Comportement de l’électeur: 4 résultats surprenants

Vous pensez être un électeur informé et engagé? Pensez encore.

Il semble que les candidats fassent n’importe quoi pour obtenir votre vote. Pensez à tout le temps et à l’argent qu’ils dépensent pour vous convaincre qu’ils sont les meilleurs pour le poste. Beaucoup a été fait sur la participation électorale ce cycle électoral, et à juste titre. À l’élection présidentielle de 2016, environ cent millions d’électeurs admissibles n’ont pas voté. La suppression des électeurs et le mécontentement sont des raisons souvent citées pour expliquer ces chiffres décevants. Toutefois, des études montrent qu’il existe d’autres facteurs moins évidents qui peuvent influer de manière significative non seulement sur la participation électorale, mais également sur le processus de prise de décision d’un individu dans l’isoloir. Ils révèlent que même les électeurs les plus sérieux peuvent être influencés. Voici quatre façons dont votre comportement de vote pourrait être influencé le jour du scrutin, sans même que vous vous en rendiez compte.

Météo. Les températures chaudes peuvent-elles influer sur la participation électorale? Selon les conclusions d’une étude, la réponse est oui. Lorsque la température se réchauffe, l’excitation physiologique augmente. À son tour, une excitation accrue peut augmenter les comportements antisociaux et prosociaux, comme le vote. Ce phénomène est conforme à ce que l’on appelle techniquement la théorie du transfert d’excitation, selon laquelle l’excitation provenant d’un stimulus peut être transférée pour influer sur la réponse d’un individu à un autre stimulus. Afin de déterminer si les températures élevées avaient une influence sur la participation électorale, les chercheurs ont examiné le lien entre la température et le vote, en utilisant les données des élections présidentielles de 1960 à 2016 dans chaque État des États-Unis. Qu’ont-ils trouvé? Conformément à la théorie du transfert d’excitation, les changements de température étaient positivement liés à la participation électorale. De plus, lorsque les températures étaient plus élevées, les électeurs étaient plus susceptibles de faire preuve de clémence envers le parti au pouvoir et de soutenir le parti en place.

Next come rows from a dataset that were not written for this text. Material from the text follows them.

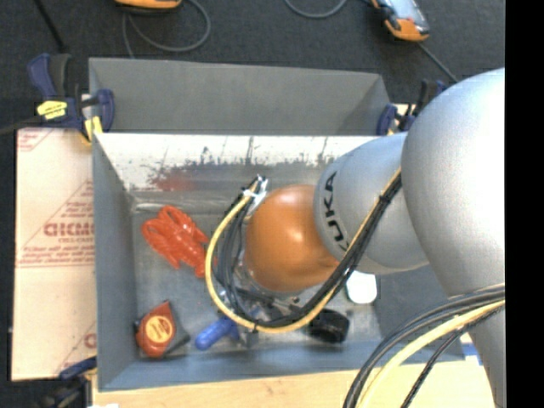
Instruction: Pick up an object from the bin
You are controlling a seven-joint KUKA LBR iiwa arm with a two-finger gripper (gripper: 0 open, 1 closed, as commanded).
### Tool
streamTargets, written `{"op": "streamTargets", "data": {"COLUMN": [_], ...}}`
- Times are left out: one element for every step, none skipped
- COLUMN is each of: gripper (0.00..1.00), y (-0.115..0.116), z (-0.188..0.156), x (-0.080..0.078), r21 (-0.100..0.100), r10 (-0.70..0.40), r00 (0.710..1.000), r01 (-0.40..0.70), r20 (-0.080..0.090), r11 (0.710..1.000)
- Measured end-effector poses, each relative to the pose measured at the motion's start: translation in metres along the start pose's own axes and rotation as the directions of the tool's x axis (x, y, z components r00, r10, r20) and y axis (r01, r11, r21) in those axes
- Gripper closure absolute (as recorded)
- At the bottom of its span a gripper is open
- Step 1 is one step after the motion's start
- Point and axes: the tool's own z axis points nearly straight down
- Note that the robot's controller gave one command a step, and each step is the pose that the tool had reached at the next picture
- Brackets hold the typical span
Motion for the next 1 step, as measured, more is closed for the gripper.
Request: {"op": "streamTargets", "data": {"gripper": [1.00], "y": [0.0000], "z": [0.0000], "x": [0.0000], "r21": [0.000], "r10": [0.001], "r00": [1.000], "r01": [-0.001], "r20": [0.000], "r11": [1.000]}}
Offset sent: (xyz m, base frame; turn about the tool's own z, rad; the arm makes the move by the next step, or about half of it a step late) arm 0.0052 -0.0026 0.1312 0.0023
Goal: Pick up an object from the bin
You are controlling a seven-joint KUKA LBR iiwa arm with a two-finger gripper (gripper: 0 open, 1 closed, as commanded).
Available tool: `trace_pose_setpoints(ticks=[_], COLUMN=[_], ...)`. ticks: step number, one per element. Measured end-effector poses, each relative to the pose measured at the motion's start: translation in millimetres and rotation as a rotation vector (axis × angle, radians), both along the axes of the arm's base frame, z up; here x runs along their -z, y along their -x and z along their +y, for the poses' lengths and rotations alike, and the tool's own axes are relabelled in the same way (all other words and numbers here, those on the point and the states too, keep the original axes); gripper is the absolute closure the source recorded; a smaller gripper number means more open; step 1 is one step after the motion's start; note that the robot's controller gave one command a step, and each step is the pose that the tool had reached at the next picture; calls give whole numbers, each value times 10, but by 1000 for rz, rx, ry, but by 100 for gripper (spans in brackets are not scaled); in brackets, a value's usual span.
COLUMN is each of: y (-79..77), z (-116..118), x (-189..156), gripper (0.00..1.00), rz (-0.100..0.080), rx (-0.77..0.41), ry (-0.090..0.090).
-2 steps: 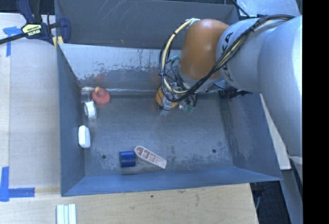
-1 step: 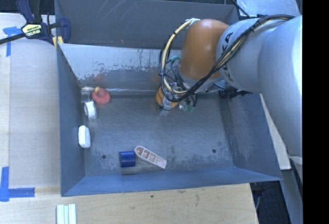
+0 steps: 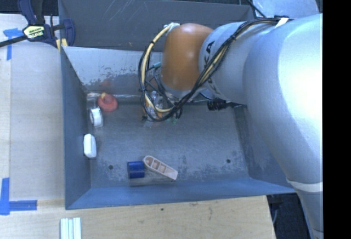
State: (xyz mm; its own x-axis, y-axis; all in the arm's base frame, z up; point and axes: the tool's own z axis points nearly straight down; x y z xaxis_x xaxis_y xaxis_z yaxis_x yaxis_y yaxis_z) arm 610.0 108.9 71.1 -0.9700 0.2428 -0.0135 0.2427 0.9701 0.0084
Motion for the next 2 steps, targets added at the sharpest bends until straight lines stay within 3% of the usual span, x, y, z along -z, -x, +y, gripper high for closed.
trace_pose_setpoints(ticks=[1,2], y=[-21,-36], z=[-279,-416], x=[-658,-1811], gripper=[100,100], rz=[1,-4], rx=[-121,-110], ry=[5,2])
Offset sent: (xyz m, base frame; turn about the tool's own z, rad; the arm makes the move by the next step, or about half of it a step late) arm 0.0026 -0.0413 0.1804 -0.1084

Météo, encore. Selon plusieurs sources de recherche, le mauvais temps un jour d’élection fait baisser le taux de participation des électeurs – ce qui pourrait éventuellement fausser les résultats d’une élection. Mais le temps pourrait affecter plus que la participation électorale. Des études montrent que les conditions météorologiques influent également sur l’humeur et pourraient, à leur tour, influer sur la prise de décision dans l’isoloir. Envisagez une recherche (document de travail) sur l’influence des conditions météorologiques (mesurée en termes de précipitations, d’exposition subjective et d’évaluation subjective) sur les électeurs qui ont voté lorsque les candidats étaient considérés comme plus ou moins risqués. Même après que les chercheurs eurent vérifié les préférences politiques, la partisanerie et d’autres variables pertinentes, il a été constaté que le mauvais temps déprimait l’humeur individuelle et la tolérance au risque, de sorte que les électeurs avaient tendance à voter pour le candidat qu’ils jugeaient moins risqué. En d’autres termes, le mauvais temps a rendu les électeurs de cette étude moins enclins à prendre des risques.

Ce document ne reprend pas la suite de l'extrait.